A miniscule, controlled amount of oxygen during wine aging can be beneficial for wine to develop and show its full potential. It allows wine to develop and age gracefully while softening tannins, stabilizing phenols and increasing flavor complexity — a phenomenon known as microoxidation, or microoxygenation. This cannot happen in air-tight, inert containers such as stainless steel tanks or glass carboys.

Until recently, microoxygenation mainly occurred during barrel and bottle aging where wine breathes through the wood and head and stave joints (the tight space between the pieces of wood forming the heads and walls of a barrel). Wine can also breathe through the cork during the aging process.

New advances in winemaking technology however, now make it possible to microoxygenate wine in controlled fashion at any stage of the process, such as tank aging, for example, and replicate the benefits of barrel-aged wines, albeit in a much shorter time period.

Microoxygenating Wine

When barrel-aging wine, no special microoxygenation equipment or process is required; the barrel does all the work. The winemaker only has two tasks: The first is to check the wine level every three to four weeks to ensure that everything is developing as planned according to your desired taste. The second is to do is top up the barrel. This will avoid “bad” oxidation, offensive smells and unfavorable tastes in your wine.

For bottle-aging wine, natural or agglomerated corks are recommended.
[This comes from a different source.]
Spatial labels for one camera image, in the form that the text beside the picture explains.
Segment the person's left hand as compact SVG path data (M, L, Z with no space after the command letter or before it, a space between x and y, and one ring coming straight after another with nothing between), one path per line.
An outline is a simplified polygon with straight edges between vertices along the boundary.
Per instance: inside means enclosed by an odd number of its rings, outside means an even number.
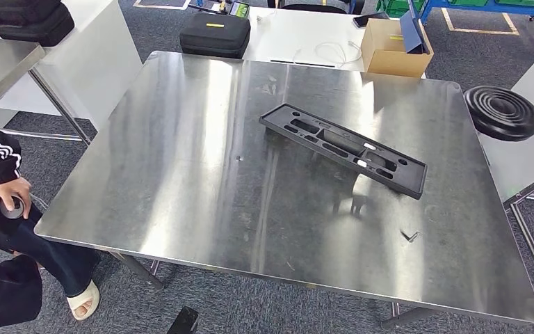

Some winemakers maintain that screw caps and synthetic corks provide too much of an airtight seal depriving the wine of the microoxygen that is necessary for it to evolve gracefully. The argument is that airtight seals inhibit microoxygenation and completely stifle the type of evolution required in well-aged wines. If a winemaker prefers to drink young wine, screw caps or synthetic cork closures are certainly a convenient method.

Keep Oxidation in Check

If done correctly, home winemakers can develop a means of letting oxygen work for them as opposed to against them and their wines. However, don’t forget about the negative effects of oxidation that discussed in the last article. Oxidized wine becomes devoid of fruity aromas and will spoil and need to be discarded if not treated. This can be discouraging for a beginning winemaker, so beware!